Ingo, you should have read the rest of the paragraph too, I said "it's
needed for a good task placement", I didn't say anything about time
distribution.
Try to start a few niced busy loops and then try some interactivity tests.
You should also increase the granularity, the rather small time slices can
cover up a lot of bad scheduling decisions.
You're forgetting that only a few days before that announcement, the worst
issues had been fixed, which at that time I hadn't taken into account yet.
Did you read the rest of mail?
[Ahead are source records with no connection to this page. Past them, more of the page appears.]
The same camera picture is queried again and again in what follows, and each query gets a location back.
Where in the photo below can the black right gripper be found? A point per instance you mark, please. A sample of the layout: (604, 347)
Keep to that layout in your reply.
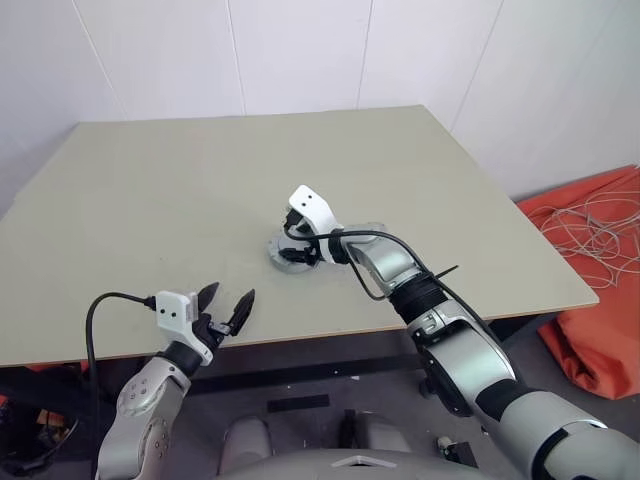
(296, 220)

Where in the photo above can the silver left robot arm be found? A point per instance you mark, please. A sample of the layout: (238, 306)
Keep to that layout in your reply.
(145, 400)

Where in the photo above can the round grey housing lid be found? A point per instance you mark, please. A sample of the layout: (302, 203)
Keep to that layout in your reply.
(273, 246)

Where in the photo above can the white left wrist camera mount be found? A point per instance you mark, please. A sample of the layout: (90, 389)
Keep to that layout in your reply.
(175, 312)

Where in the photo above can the large orange bag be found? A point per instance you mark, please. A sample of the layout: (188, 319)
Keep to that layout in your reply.
(600, 340)

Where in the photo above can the black table frame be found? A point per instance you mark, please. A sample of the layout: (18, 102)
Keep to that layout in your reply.
(310, 370)

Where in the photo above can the black tape strip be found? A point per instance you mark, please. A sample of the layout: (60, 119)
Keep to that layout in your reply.
(298, 403)

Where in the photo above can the orange cloth under table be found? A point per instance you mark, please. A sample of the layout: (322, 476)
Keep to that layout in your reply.
(55, 367)

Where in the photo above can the grey rounded robot leg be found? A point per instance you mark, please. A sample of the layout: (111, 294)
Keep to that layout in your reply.
(375, 432)
(246, 440)

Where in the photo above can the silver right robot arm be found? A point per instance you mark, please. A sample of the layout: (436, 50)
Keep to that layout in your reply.
(450, 340)

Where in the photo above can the grey robot torso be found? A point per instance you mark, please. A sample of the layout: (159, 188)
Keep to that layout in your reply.
(350, 467)

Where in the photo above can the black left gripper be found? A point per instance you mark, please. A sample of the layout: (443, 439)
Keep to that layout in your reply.
(210, 332)
I said a little bit more than that, which
actually explains this already in large parts.
(BTW this mail also has one example where I almost begged you to explain
me some of the CFS features in response to your splitup request - no
response.)
Accuracy is an important aspect, but it's not really the primary goal.
As I said I wanted a correct mathematical model of CFS, but due to the
complexity of CFS (of which a lot has been removed now in CFS-devel) it
was rather difficult to produce such a model.
Producing an accurate model is meant as a _tool_ for further
transformations, e.g. to analyze where are further simplifications
possible, where can the 64bit math be replaced with something simpler
without reducing scheduling quality significantly.
The added accuracy increases of course the complexity, but compared to the
already existing complexity it was still less (at least according to the
lmbench numbers), so IMO it's worth it. The advantage is that I didn't had
to worry about any effects of unexpected rounding errors. This scheduler
has to work with a wide range of clock implementations and AFAICT it's
impossible to guarantee that it work in any situation, it may not
break down completely, but I couldn't exclude unexplainable anomalities,
especially after seeing the problems in the early CFS version, which got
merged.
As I also mentioned this is only part of the problem (but to which early
CFS version significantly contributed). The main problem were the limits,
once the limits are exceeded, that overflow/underflow time is simply lost
and that is what finally resulted in the misbehaviour. The rounding
problems were one possible cause but not the only one. Other possibilities
would require more complex scheduling pattern, where de-/enqueuing of
tasks would push some tasks into these limits. Prime suspect here was the
sleeper bonus and the question was: is it possible to accumulate the
bonus, is it possible to force the punishment onto specific tasks.
The complexity of CFS makes it now hard to quantify the problem, it's easy
to say that it will work in most cases, but e.g. the rounding fixes
changed more the common case but not really the worst case. The point is
what would cost to be a little more acurate and as proved with my patch
not much, but in the end we would have a more reliable scheduler, that
not only works well in the common cases.
Anyway, as I said already earlier, with the step to an absolute virtual
time the biggest error source is gone, so in a way you also proved my
point that it's worth it, even if you don't want to admit it.
bye, Roman
-